Entries taken from a collection
________________

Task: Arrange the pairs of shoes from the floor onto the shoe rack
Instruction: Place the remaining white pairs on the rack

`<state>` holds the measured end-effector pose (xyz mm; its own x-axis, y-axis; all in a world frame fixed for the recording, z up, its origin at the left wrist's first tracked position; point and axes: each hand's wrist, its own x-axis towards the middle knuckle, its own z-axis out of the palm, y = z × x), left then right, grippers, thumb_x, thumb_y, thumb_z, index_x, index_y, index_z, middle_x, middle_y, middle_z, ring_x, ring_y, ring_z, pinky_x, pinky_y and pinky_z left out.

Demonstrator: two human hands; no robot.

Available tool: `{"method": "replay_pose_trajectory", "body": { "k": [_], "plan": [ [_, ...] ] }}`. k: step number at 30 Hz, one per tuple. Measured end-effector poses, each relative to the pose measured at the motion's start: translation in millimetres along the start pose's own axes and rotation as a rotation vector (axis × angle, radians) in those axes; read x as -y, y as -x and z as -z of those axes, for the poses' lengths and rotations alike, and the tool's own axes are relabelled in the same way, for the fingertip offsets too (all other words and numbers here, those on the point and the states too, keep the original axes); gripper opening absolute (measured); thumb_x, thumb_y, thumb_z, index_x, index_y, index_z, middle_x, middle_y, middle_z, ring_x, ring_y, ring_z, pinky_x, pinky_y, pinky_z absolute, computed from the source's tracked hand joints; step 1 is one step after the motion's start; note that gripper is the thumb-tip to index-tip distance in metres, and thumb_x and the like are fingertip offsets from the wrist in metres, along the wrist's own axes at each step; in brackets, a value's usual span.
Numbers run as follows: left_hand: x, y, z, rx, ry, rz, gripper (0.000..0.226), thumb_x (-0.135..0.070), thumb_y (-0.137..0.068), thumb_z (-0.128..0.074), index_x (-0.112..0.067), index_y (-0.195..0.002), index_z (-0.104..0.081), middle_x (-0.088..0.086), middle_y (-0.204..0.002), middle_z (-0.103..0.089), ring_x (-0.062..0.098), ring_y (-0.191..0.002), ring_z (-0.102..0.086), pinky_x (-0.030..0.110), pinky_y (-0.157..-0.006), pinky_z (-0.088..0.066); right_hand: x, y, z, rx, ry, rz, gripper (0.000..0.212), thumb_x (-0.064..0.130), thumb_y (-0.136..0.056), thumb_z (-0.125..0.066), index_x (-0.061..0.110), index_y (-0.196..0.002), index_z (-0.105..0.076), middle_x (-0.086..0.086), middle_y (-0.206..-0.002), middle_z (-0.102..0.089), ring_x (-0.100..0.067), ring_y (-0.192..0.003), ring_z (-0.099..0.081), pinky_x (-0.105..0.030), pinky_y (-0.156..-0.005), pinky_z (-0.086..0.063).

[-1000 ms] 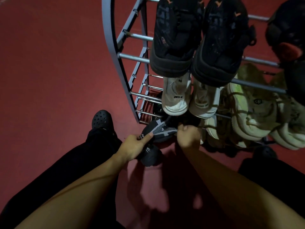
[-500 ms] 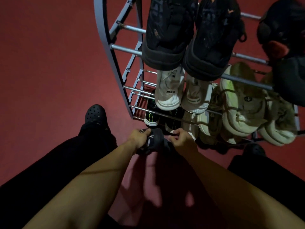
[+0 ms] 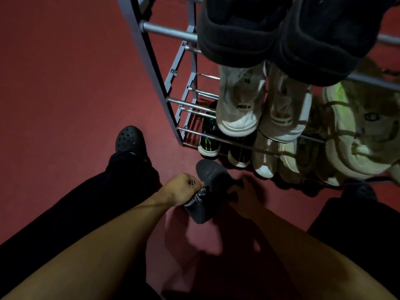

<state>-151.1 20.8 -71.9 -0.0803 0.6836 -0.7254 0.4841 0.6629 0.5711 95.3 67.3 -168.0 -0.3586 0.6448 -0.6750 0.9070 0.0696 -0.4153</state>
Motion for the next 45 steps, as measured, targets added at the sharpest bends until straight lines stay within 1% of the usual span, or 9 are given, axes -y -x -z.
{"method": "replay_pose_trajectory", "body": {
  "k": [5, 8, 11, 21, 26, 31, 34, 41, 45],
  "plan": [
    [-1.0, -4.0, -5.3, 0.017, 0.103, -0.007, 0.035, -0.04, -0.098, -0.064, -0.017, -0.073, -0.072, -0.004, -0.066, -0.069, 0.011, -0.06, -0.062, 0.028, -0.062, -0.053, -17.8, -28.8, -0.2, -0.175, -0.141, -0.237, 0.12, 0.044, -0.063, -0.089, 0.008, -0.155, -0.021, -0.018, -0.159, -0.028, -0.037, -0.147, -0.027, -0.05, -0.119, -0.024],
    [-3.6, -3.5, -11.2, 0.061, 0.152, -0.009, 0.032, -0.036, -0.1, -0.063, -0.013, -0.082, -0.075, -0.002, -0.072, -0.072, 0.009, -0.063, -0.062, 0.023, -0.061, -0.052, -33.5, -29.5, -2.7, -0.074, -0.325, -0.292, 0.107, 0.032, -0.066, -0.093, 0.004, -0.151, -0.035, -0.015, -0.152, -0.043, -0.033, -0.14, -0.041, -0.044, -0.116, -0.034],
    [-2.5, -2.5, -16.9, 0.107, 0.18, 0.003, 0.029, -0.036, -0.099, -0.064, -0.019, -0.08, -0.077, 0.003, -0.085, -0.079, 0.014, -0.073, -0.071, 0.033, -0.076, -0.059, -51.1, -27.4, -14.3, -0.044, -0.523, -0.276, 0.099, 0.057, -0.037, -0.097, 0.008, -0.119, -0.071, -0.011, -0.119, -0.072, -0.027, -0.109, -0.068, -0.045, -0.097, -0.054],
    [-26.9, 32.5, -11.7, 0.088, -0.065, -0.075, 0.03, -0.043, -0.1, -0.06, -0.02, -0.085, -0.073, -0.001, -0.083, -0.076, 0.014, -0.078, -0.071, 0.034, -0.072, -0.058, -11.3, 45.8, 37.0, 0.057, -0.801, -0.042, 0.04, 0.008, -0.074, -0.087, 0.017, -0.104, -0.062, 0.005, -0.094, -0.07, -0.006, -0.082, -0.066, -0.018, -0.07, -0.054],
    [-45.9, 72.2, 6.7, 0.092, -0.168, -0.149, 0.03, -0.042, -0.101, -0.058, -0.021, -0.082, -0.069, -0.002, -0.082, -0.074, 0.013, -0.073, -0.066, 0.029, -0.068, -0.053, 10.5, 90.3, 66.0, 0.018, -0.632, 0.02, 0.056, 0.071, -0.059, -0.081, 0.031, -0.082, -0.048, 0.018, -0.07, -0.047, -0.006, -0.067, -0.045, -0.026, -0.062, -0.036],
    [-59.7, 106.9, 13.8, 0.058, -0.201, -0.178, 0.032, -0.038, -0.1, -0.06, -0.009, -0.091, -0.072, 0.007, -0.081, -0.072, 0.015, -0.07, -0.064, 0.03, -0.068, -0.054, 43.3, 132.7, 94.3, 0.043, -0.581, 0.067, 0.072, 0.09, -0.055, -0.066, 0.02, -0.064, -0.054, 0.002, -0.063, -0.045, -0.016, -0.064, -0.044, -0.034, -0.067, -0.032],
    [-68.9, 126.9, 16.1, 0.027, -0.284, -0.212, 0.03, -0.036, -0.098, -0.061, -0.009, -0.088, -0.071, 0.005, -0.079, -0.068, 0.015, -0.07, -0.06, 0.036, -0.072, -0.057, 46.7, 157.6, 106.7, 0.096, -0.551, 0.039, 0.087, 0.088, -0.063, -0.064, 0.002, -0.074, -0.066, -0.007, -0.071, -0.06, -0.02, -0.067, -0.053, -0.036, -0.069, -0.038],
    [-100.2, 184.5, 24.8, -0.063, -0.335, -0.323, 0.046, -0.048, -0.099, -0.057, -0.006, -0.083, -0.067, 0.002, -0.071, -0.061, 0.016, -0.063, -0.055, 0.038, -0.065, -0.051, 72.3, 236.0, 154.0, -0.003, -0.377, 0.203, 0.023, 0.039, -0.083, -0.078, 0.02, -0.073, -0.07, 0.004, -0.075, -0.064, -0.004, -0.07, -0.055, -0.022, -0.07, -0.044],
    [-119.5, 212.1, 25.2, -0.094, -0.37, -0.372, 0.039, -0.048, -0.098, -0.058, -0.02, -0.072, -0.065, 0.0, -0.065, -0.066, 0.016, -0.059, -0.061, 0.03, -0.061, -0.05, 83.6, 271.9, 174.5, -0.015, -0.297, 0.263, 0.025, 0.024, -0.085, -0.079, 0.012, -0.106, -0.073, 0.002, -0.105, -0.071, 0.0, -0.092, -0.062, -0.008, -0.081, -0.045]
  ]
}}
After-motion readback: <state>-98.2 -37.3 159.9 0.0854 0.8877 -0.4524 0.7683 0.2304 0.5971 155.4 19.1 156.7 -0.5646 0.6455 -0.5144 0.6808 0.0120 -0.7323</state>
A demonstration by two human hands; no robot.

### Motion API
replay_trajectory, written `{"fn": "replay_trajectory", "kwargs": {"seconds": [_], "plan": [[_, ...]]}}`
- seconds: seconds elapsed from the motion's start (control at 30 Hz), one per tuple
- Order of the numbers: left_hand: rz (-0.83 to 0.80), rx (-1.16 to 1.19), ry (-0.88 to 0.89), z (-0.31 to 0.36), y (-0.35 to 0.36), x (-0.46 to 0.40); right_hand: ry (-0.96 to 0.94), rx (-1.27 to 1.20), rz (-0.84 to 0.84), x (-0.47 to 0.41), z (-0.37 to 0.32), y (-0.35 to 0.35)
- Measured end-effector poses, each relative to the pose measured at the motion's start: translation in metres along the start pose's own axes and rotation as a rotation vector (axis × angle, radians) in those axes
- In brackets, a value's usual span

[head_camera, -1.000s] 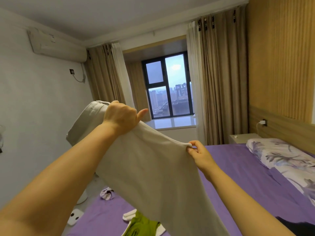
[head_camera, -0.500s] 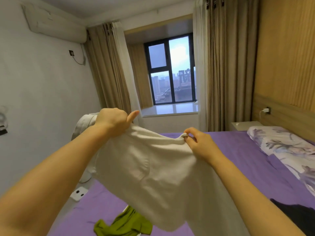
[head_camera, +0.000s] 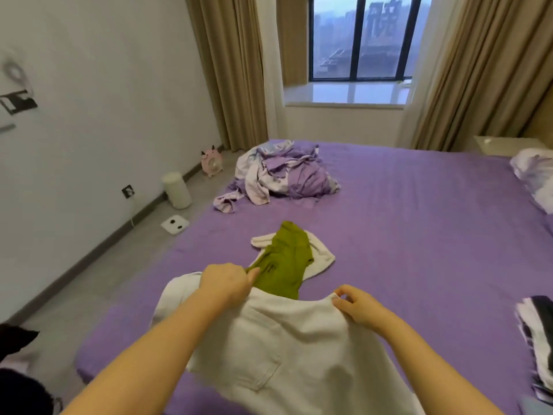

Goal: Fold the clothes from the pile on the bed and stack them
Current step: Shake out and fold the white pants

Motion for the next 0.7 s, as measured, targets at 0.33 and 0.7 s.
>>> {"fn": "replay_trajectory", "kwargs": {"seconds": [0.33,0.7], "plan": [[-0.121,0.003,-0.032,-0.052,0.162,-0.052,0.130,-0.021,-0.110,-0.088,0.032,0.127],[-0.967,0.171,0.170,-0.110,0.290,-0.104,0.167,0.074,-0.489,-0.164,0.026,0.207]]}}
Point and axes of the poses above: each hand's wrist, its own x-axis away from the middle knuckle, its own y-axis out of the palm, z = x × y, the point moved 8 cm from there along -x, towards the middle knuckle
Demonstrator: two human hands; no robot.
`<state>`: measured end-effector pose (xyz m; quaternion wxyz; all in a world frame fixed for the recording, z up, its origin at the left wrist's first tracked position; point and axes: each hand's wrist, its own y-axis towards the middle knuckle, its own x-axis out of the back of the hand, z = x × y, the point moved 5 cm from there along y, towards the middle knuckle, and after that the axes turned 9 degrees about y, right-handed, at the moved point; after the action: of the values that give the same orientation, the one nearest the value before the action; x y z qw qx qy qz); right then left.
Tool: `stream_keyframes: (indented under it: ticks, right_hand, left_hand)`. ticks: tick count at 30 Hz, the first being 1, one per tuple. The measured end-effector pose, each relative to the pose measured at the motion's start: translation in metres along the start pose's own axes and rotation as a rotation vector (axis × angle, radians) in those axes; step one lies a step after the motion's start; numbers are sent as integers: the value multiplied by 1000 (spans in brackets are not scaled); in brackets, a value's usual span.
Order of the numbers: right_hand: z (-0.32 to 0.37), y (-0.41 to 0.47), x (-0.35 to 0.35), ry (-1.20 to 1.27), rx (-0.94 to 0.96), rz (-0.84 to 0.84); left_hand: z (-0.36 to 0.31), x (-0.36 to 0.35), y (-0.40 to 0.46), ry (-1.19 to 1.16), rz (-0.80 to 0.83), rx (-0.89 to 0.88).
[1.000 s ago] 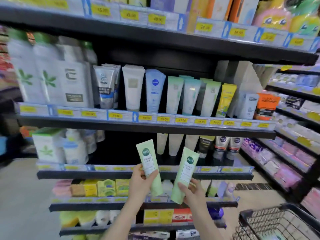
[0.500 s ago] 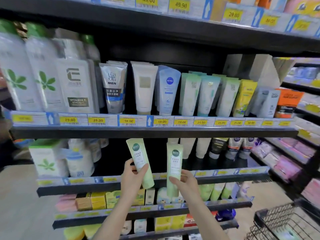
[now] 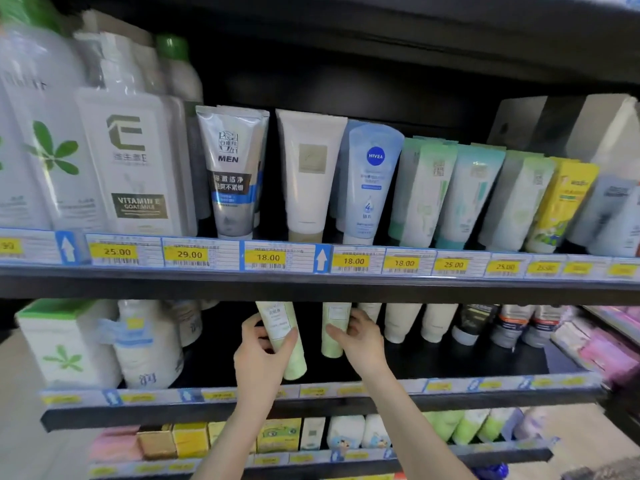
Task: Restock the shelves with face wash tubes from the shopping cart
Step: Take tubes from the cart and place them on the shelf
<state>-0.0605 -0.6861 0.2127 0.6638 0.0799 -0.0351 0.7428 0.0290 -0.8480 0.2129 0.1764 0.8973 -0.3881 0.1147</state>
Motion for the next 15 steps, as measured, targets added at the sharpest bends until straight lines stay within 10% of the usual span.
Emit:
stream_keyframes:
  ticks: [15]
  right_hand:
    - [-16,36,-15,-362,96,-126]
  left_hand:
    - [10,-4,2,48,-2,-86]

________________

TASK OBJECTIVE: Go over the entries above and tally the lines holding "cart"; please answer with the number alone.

COMPLETED TASK: 2